Négociation : à qui profite la crise ? Imprimer Envoyer
Jeudi, 22 Octobre 2009 10:39
Retrouvez un résumé des points clefs de ce dossier !

Tout d'abord, il convient de replacer la négociation dans une optique de choix stratégique de la relation fournisseur et pas seulement dans le cadre d'un rapport de forces.

A ce titre, la vision réductrice du rapport de force nécessairement placé dans un contexte de court terme et d'opportunité n'est pas cohérent avec un choix stratégique fournisseur qui lui s'inscrit dans le long terme.

Par ailleurs, le besoin de sécuriser les achats, de bénéficier d'une flexibilité accrue de la part du fournisseur est de plus en plus d'actualité. La composante financière de la négociation est loin d'être le seul facteur de choix même si la pression à court terme tend à focaliser l'attention sur ce point.

Dans de nombreux secteurs, un changement de fournisseur est impossible à réaliser à court terme, les validations des clients en interne étant souvent très longues. Le fournisseur se trouve donc à court terme dans une position de force (mono sourcing par exemple).

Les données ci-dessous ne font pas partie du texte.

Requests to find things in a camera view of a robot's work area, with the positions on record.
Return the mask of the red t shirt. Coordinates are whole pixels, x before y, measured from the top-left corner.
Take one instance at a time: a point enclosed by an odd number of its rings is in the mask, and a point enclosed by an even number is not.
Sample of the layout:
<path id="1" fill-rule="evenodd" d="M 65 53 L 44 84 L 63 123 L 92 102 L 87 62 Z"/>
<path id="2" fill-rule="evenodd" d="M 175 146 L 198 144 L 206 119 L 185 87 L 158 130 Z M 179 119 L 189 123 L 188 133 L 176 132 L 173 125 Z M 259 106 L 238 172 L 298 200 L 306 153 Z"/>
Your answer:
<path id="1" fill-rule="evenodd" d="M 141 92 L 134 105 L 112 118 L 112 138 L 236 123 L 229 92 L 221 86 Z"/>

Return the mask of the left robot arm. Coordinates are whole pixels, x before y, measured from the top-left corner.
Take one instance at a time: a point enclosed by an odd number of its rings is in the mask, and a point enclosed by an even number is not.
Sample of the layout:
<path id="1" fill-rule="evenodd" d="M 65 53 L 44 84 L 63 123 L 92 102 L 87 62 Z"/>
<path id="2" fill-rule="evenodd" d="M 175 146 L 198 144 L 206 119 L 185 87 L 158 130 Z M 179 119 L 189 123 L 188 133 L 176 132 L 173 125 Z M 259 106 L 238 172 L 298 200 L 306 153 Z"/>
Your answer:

Mais ce qui peut changer dans un contexte de crise, c'est que le vendeur devient insensible aux arguments de l'acheteur mettant en avant des opportunités de volume ou des sanctions possibles (sortie de panel...) sur le long terme.

Son unique préoccupation se résume avant tout à « passer le cap des 6 prochains mois ». Le fournisseur, fragilisé et dans une position « de survie » ne se permet plus « le luxe de réfléchir au long terme ».

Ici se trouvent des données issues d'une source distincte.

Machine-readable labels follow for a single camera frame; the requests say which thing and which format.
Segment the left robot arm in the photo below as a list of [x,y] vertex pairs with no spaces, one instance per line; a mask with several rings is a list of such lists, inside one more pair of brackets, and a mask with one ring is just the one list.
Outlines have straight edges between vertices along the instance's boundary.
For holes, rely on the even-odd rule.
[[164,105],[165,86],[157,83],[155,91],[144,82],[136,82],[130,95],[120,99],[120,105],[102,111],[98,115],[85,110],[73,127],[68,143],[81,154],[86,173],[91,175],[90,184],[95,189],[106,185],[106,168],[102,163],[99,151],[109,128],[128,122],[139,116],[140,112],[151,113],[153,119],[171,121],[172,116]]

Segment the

La pression est donc forte pour trouver des pistes de réduction des coûts permettant de maintenir un niveau de marge correct.

En résumé, nous pouvons dire que « plus que jamais, la négociation gagnant-gagnant reste d'actualité ».

Terminer l'article sur une note résolument optimiste nous pousserait à dire que la crise est une opportunité pour ancrer les pratiques de négociation double gagnant et en cela, développer la créativité reste au cœur des formations que nous animons.